Exercise brief ▸ Two lines mark the range in the entries below: the one holding "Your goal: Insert" and the one holding "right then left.". Set down those two and all lines between them, exactly.
*** Dataset extract Section Begins ***
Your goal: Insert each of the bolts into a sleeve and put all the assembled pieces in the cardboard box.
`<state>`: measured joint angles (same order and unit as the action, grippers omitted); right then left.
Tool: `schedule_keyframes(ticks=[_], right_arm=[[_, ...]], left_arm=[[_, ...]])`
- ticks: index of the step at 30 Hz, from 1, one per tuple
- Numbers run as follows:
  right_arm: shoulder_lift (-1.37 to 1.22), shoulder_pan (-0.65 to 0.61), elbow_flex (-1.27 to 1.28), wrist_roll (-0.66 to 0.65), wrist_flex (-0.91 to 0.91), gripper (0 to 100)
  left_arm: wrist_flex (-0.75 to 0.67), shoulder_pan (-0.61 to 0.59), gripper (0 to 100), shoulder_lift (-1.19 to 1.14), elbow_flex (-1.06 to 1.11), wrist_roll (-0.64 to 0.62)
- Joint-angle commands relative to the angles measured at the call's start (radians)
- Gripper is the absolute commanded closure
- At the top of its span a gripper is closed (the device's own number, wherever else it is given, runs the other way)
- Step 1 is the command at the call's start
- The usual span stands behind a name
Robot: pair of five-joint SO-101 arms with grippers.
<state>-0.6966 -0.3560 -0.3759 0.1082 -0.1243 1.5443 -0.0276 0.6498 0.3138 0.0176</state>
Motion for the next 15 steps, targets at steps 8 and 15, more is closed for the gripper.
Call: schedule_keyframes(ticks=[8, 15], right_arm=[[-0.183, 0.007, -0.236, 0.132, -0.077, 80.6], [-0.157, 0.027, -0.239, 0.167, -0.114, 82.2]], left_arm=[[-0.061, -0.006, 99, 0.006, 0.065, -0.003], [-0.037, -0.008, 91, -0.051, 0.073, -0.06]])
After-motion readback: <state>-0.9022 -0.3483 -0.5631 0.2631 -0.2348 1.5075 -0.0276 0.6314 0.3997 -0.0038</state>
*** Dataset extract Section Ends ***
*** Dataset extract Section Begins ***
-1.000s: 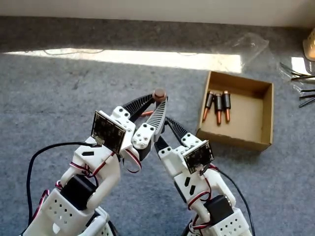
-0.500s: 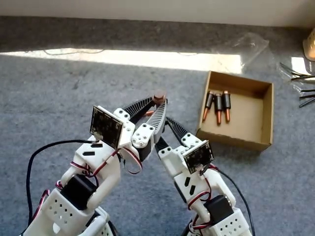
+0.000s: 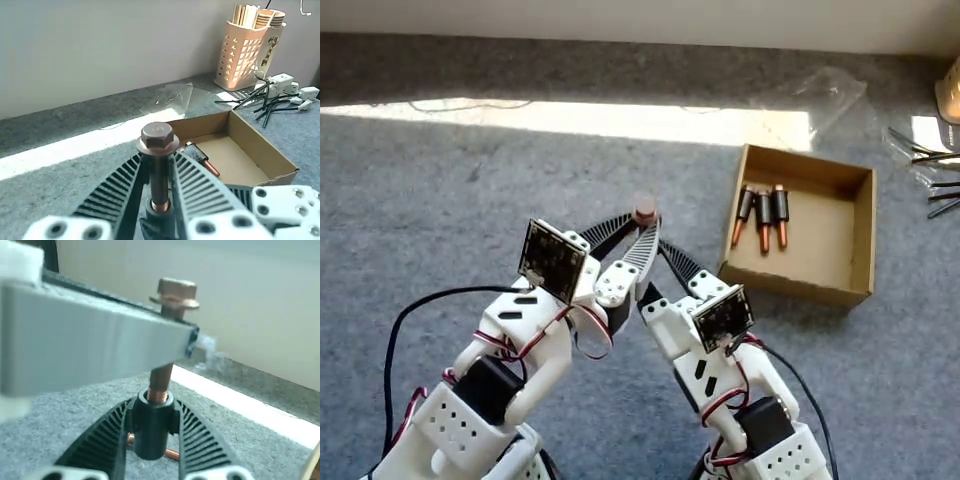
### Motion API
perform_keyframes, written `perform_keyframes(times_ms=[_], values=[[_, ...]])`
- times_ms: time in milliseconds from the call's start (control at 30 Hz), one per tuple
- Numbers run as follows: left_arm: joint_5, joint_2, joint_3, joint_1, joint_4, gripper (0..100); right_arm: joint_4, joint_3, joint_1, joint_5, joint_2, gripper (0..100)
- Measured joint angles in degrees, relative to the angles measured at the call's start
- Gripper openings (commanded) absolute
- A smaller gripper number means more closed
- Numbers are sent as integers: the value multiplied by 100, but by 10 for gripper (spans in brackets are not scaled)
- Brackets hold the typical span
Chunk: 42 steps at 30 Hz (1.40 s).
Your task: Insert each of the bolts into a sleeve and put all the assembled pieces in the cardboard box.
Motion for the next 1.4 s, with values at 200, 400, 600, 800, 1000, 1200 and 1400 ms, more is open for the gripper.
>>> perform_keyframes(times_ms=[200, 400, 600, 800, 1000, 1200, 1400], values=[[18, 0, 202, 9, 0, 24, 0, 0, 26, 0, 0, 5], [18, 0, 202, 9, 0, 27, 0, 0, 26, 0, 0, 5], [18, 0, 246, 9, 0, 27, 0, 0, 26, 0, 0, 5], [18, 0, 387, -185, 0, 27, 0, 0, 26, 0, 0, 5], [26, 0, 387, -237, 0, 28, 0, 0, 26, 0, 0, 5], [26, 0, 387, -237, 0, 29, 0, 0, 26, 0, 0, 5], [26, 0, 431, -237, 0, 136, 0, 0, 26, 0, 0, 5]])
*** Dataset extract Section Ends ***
Result for this exercise ▸
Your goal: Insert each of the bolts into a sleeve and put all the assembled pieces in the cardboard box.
`<state>`: measured joint angles (same order and unit as the action, grippers omitted); right then left.

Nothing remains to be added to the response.